Insulin resistant neurons arisen from peripheral hyperinsulinemia are senescent and correlate with memory impairment and cognitive decline: implications for Alzheimer's disease

[Background] The risk of developing Alzheimer's disease (AD) is almost double in patients with insulin resistance. Prolong hyperinsulinemia is a major cause of insulin resistance. We presented in last year that peripheral hyperinsulinemia and insulin resistance alters the biology and function in neurons at early stages. Mechanistically, we showed that failure of prompt glucose metabolism due to loss of hexokinase‐2 (HK2) impairs a multi‐step pathway that results in reactivation of cell cycle machinery, as well as accumulation of signals of phosphorylated tau and amyloid. Despite all these cellular findings, it is important to address these series of events in vivo, and their consequences on animal behavior. [Methods] Assays including behavioral analyses in young (3‐month) versus aged (22‐44 month) wild type mice (N=24) were performed.
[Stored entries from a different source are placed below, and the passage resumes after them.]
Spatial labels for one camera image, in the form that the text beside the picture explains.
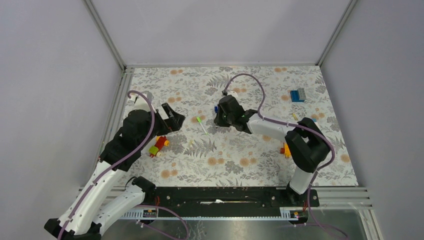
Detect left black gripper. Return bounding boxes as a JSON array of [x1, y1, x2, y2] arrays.
[[138, 102, 185, 149]]

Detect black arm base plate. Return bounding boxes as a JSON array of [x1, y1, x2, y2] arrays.
[[141, 186, 320, 216]]

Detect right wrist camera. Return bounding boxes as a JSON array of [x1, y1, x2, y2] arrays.
[[222, 90, 239, 98]]

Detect white slotted cable duct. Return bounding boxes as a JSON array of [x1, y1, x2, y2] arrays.
[[119, 207, 300, 222]]

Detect white pen green tip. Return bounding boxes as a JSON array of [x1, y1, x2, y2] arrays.
[[199, 121, 209, 135]]

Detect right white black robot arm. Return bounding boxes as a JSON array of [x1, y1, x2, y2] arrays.
[[214, 95, 334, 206]]

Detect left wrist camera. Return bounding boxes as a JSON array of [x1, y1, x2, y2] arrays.
[[130, 91, 153, 112]]

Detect floral patterned table mat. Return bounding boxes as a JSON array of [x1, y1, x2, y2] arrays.
[[117, 66, 358, 187]]

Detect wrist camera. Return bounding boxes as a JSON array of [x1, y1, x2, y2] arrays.
[[130, 91, 153, 112], [222, 90, 239, 98]]

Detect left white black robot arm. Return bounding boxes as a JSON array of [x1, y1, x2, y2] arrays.
[[44, 103, 186, 240]]

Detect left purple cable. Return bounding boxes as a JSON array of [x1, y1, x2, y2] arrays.
[[56, 90, 190, 240]]

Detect blue grey toy blocks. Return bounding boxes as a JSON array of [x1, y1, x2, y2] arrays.
[[290, 88, 306, 103]]

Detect red yellow green toy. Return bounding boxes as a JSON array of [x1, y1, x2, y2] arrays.
[[149, 136, 170, 158]]
Stereotaxic injections of adeno‐associated virus (AAV) that carries shRNA against HK2 were performed in hippocampal CA1 region of young non‐insulin resistant wildtype mice. Behavioral, immunohistochemistry and a variety of cellular and biochemistry methods were performed to analyze changes occurred in these animals. [Results] Here we report that insulin resistant neurons eventually become senescent, a consequence of aberrant reactivation of cell cycle machinery. At behavioral level, insulin resistant animals showed cognitive decline and memory impairment, both were inter‐correlated to the severity of peripheral insulin resistance and the senescent load in the brain. Mechanistically, the importance of neuronal glycolysis was validated in vivo. Similar behavioral changes were recapitulated in young non‐insulin resistant animals with HK2 knockdown in CA1 neurons. Notably, these neurons also showed aberrant cell cycle re‐activation and expressed a senescent phenotype. [Conclusions] These findings therefore extended our understanding on how peripheral hyperinsulinemia and insulin resistance alters the biology and function of the brain, particularly at behavioral levels. At basic science level, our data also offer a mechanism on how post‐mitotic neurons could become senescent—an outcome of aberrant cell cycle reactivation. At translational level, this study re‐emphasizes that metabolic syndrome like peripheral insulin resistance is a modifiable risk factor for AD. Better management of insulin resistance is therefore a important strategy to prevent related neurodegeneration events and potential initiation of AD.